*Work required*.
Go to the line containing "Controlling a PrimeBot" in the listing below. Output that line and each later one exactly.

*Given material*.
########

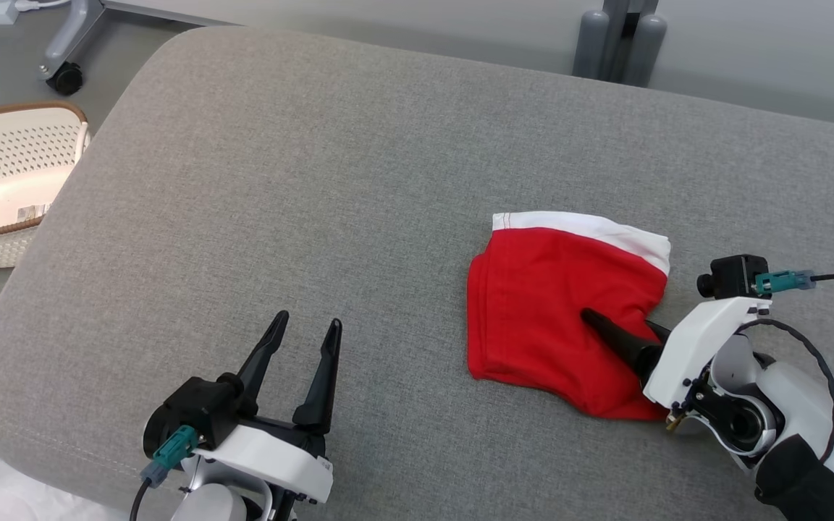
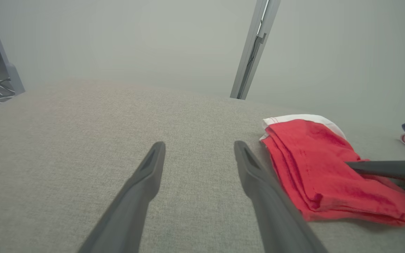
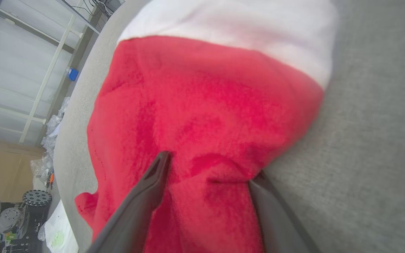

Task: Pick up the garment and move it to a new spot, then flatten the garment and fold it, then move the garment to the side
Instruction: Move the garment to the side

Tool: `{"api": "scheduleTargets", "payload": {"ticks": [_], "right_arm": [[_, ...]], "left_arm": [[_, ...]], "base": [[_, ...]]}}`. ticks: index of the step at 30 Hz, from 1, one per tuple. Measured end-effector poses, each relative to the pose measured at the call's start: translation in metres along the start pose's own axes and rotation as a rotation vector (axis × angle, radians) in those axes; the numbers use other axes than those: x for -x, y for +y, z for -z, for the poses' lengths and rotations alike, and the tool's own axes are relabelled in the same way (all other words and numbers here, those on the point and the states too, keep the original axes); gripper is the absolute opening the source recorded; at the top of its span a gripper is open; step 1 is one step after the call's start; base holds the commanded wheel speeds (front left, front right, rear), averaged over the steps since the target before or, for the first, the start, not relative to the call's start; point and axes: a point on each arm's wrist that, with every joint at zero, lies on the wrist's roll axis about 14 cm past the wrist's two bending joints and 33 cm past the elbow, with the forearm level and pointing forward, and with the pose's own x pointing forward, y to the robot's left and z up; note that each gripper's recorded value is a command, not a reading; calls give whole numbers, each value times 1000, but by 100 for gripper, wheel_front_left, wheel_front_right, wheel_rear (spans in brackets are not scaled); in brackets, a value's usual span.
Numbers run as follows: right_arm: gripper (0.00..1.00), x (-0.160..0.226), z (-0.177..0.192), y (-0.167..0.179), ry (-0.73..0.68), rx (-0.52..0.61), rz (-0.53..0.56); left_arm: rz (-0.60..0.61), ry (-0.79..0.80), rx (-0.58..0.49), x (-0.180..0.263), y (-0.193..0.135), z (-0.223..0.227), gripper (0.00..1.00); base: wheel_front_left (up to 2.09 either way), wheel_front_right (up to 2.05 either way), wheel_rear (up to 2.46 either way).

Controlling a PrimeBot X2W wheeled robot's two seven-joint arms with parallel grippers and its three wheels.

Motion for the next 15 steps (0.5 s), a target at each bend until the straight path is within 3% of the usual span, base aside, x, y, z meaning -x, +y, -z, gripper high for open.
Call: {"api": "scheduleTargets", "payload": {"ticks": [1,2,8,15], "right_arm": [[13,-1,0,1,1,11,-3],[0,-3,-1,2,2,29,-6],[0,-1,1,-1,-7,124,5],[0,27,-17,-28,-42,338,82]], "left_arm": [[0,1,0,0,0,0,100],[-1,1,-1,0,0,0,100],[11,2,-6,-2,-4,1,100],[82,-7,-8,-12,-26,-1,100]], "base": [[0,0,0],[0,0,0],[0,0,0],[0,0,0]]}}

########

*Exercise result*.
Controlling a PrimeBot X2W wheeled robot's two seven-joint arms with parallel grippers and its three wheels.

Motion for the next 15 steps (0.5 s), a target at each bend until the straight path is within 3% of the usual span, base aside, x, y, z meaning -x, +y, -z, gripper high for open.
Call: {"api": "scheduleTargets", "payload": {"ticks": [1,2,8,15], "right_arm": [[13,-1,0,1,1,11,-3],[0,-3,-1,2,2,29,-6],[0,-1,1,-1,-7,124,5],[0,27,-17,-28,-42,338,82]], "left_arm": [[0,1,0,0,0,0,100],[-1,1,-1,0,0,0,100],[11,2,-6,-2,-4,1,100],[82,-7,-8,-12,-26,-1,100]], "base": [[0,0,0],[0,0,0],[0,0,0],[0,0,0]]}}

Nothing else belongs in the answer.